Please give some proof of Varoufakis lying. I always check what he claims in his books and talks and I never spotted a lie. I also check Saul Griffith and Amory Lovins talks, books and papers on factual errors and never spotten one in two decades.
First I agree that the energy scam in the EU is a big one.
> The former Economic minister and professor Yanis Varoufakis explains [1].
He doesn't "explain" anything. He proposes a model. He was minister of finance when Greece had to deal with the EU to negociate the terms of Greece's partial default on its public debt.
I don't think we should listen to what leftists who have been in charge of a country's public debt default as if it was the gospel when it comes to fixing an energy crisis.
Of course the model proposed by a leftist is a cooperative one. Resting on the shoulders of a lot of electronics and software built by capitalism.
I'm not saying it cannot work: I'm saying "your country freaking defaulted on its public debt, so I'm cautious with your genius ideas".
1k chips for $4000 or $7000 at 180nm is (a lot) more expensive than 180nm at MOSIS or Europractice, I wound not call it reasonable, especially because the EDA software tools and PDK used are inferior.
I went though the list of prices at Europractice. Waferspace is 7000 USD for 1k of 20mm2. That is a per mm2 price of 350 USD. I could not find any offering at Europrice that matches that?
Chip fabs do not publish prices. First of all, the cost price of making a wafer is not a single item. What node, on what chip machine are they going to be made, what process, what PDK, are you breaking any of the PDK limits, what testing has your design went trough, what types and numbers of slices to chip the wafer, are there test before the chips get chipped or only after they are chipped, what packages the chips are in.

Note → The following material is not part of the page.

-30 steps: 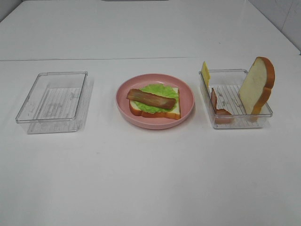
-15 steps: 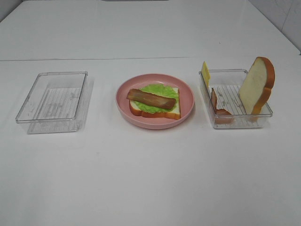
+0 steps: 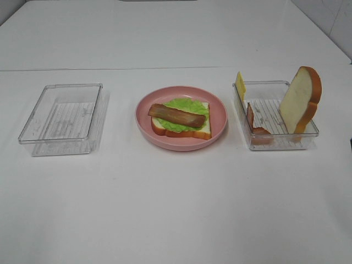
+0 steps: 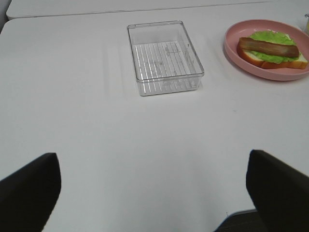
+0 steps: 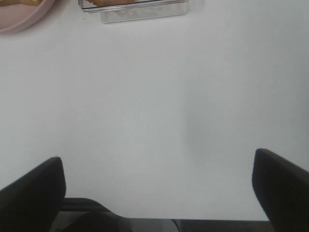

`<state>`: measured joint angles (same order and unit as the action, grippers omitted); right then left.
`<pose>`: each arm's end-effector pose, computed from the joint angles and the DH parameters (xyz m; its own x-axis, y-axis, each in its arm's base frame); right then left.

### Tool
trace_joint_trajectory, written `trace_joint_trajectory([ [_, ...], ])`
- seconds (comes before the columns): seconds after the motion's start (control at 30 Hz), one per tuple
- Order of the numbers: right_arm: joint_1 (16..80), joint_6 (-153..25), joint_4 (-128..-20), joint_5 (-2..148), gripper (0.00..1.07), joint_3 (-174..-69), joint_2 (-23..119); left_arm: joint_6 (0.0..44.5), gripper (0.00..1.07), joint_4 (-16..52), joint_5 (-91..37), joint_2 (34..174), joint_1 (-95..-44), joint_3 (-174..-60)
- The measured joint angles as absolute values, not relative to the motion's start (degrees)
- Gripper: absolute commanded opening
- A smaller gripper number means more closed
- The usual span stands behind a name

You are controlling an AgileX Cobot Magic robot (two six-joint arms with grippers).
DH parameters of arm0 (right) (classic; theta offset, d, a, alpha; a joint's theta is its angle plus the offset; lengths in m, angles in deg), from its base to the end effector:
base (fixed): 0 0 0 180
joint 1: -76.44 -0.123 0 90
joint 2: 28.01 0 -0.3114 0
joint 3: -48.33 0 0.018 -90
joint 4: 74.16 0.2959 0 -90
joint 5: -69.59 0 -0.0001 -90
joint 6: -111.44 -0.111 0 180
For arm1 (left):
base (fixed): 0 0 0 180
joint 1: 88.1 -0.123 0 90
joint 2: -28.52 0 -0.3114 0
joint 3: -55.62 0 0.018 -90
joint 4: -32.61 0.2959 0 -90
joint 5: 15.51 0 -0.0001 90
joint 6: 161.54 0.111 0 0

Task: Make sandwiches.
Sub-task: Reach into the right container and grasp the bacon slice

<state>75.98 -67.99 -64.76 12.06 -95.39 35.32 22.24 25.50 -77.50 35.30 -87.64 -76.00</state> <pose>0.1981 0.0169 0.2685 -0.9211 0.0705 -0.3830 0.0102 0.9875 0.1572 0.0215 -0.0123 0.2935 -0.4527 0.0111 -0.8916 0.1088 0.9931 -0.0429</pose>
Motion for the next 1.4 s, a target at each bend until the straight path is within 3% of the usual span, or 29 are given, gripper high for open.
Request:
trace_joint_trajectory([
  [0.2, 75.35, -65.13, -61.49, 13.44, 0.98, -103.13, 46.09, 22.24, 1.01, 25.50, -77.50, 35.30, -87.64, -76.00],
  [0.43, 66.07, -66.39, -61.44, 16.02, 0.98, -114.58, 64.20, 22.24, 1.01, 25.50, -77.50, 35.30, -87.64, -76.00],
  [0.6, 63.32, -66.62, -61.44, 16.48, 0.98, -120.43, 72.56, 22.24, 1.01, 25.50, -77.50, 35.30, -87.64, -76.00],
  [0.97, 62.75, -66.33, -61.67, 16.48, 0.98, -132.12, 86.54, 22.24, 1.01, 25.50, -77.50, 35.30, -87.64, -76.00],
  [1.4, 62.75, -66.16, -62.81, 16.42, 0.97, -136.01, 96.34, 22.24, 1.01, 25.50, -77.50, 35.30, -87.64, -76.00],
])
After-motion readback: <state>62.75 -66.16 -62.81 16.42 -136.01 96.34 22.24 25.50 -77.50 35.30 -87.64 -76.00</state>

Insurance types and fees, locations, what batches. All these steps can be performed in different fabs with different companies and subcontractors, between them they might have to ship your wafer under clean room conditions, sometimes flow around the world.
A wafer batch price is a very complex multi-party negotiation under NDAs, none of them has ever been made public. Show me any credible price quotes from the last 55 year (fe few million chips). You can't.
On these multi party shuttle projects this gets simplified into a price list where they quote you a high ball-park number that covers your test chips cost by a wide margin. The actual cost is never disclosed, certainly not on price lists.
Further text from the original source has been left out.